A new undergraduate program at the Massachusetts Institute of Technology is reshaping electrical engineering education by blending traditional engineering principles with modern computing and hands-on experimentation. The program, known as Course 6-5 (Electrical Engineering with Computing), was launched to reflect the increasingly interconnected roles of hardware, software, and data in modern technology. After only a year, it has already become the third most popular major among MIT’s first-year students, signaling strong demand for an interdisciplinary engineering curriculum, tells MIT News.
The curriculum builds a foundation in core electrical engineering concepts such as circuits, signals, systems, and computer architecture while offering flexible specialization tracks in emerging fields. Students can explore areas including nanoelectronics, quantum systems engineering, and photonics, reflecting the technological frontiers shaping future electronics and computing systems.

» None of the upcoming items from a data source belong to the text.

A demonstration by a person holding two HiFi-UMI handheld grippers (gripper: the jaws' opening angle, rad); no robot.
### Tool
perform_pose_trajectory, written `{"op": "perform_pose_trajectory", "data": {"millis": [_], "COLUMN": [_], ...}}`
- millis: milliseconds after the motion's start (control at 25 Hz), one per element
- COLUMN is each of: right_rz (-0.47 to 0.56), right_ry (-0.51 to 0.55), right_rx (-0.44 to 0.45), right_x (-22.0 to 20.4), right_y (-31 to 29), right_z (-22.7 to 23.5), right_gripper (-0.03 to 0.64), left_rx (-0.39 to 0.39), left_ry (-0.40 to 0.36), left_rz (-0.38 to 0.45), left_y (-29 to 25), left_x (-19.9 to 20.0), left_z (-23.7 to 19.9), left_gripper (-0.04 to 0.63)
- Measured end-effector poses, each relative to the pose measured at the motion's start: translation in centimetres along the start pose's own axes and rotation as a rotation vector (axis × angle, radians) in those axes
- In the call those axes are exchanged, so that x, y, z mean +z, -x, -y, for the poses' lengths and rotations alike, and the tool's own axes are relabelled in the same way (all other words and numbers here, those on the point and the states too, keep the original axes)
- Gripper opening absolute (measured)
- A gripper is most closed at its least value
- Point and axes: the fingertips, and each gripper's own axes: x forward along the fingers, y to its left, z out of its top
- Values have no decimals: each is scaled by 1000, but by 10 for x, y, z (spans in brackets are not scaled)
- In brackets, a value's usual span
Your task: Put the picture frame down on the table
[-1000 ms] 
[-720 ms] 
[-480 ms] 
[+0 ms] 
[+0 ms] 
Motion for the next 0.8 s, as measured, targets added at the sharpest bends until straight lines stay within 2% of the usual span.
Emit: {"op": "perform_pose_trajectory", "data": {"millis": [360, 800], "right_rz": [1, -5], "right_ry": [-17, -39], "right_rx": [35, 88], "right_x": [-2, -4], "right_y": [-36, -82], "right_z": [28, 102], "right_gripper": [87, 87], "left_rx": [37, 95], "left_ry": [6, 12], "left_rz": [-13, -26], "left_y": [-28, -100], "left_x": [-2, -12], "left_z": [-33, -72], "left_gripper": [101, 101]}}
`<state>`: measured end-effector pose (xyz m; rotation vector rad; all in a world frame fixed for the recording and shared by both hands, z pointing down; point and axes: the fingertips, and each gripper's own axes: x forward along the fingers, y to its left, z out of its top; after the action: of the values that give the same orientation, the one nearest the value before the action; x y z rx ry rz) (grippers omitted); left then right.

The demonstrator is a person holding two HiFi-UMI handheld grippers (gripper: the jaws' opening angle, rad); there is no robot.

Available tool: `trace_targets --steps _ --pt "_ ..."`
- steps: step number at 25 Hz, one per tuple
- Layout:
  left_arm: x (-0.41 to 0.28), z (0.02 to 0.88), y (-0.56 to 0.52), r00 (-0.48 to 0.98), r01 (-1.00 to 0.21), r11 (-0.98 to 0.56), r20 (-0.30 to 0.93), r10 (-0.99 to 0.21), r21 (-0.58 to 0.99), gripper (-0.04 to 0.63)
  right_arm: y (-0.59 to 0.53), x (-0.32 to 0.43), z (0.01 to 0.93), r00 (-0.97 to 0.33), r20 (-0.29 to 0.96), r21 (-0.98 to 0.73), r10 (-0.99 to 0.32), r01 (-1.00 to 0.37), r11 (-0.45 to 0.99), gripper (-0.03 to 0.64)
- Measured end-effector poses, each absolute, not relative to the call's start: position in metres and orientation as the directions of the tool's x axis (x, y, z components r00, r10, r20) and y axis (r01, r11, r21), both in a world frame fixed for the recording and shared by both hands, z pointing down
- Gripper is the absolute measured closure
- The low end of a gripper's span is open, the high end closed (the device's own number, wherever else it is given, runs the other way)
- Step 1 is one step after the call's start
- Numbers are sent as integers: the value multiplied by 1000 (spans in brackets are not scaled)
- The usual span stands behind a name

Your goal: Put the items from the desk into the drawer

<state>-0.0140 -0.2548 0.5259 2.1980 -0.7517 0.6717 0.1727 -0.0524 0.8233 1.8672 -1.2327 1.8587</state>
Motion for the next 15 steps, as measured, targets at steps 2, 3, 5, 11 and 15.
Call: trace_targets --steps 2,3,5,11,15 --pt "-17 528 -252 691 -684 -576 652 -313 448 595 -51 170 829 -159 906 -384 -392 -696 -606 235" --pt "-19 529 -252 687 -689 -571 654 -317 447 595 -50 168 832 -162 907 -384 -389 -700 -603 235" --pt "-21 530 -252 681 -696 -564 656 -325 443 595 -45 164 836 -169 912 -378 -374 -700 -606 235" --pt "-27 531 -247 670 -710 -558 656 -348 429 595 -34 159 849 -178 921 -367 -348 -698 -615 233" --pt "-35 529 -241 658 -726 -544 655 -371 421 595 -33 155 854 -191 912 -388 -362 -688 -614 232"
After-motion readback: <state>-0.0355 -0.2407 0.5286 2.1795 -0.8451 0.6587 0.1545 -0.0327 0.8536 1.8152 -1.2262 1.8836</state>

A defining feature of the program is its emphasis on practical learning. Students frequently work directly with advanced tools and hardware rather than studying theory alone. In semiconductor electronics courses, for example, students design integrated circuits using industry-standard software and experience the “tape-out” process in which their chip designs are fabricated. This process exposes them to real manufacturing constraints and the complex design trade-offs that engineers face in industry.
Other courses provide opportunities to work with technologies rarely available at the undergraduate level. In the silicon photonics track, students test real photonic chips using specialized probe stations, while quantum systems engineering courses allow direct interaction with quantum hardware connected to experimental quantum networks. These experiences give students early exposure to the technologies expected to drive future computing and communication systems.
The program also highlights engineering’s societal impact. A capstone course called Engineering for Impact partners students with city governments and nonprofit organizations to tackle real community challenges. By combining technical design with project management, budgets, and stakeholder engagement, the course demonstrates the broader role engineers play in solving real-world problems.
Faculty members say the goal of the program is to empower students to transform ideas into working technologies. By merging electrical engineering fundamentals with computing and hands-on experimentation, MIT’s new degree aims to prepare engineers capable of shaping the next generation of technological innovation.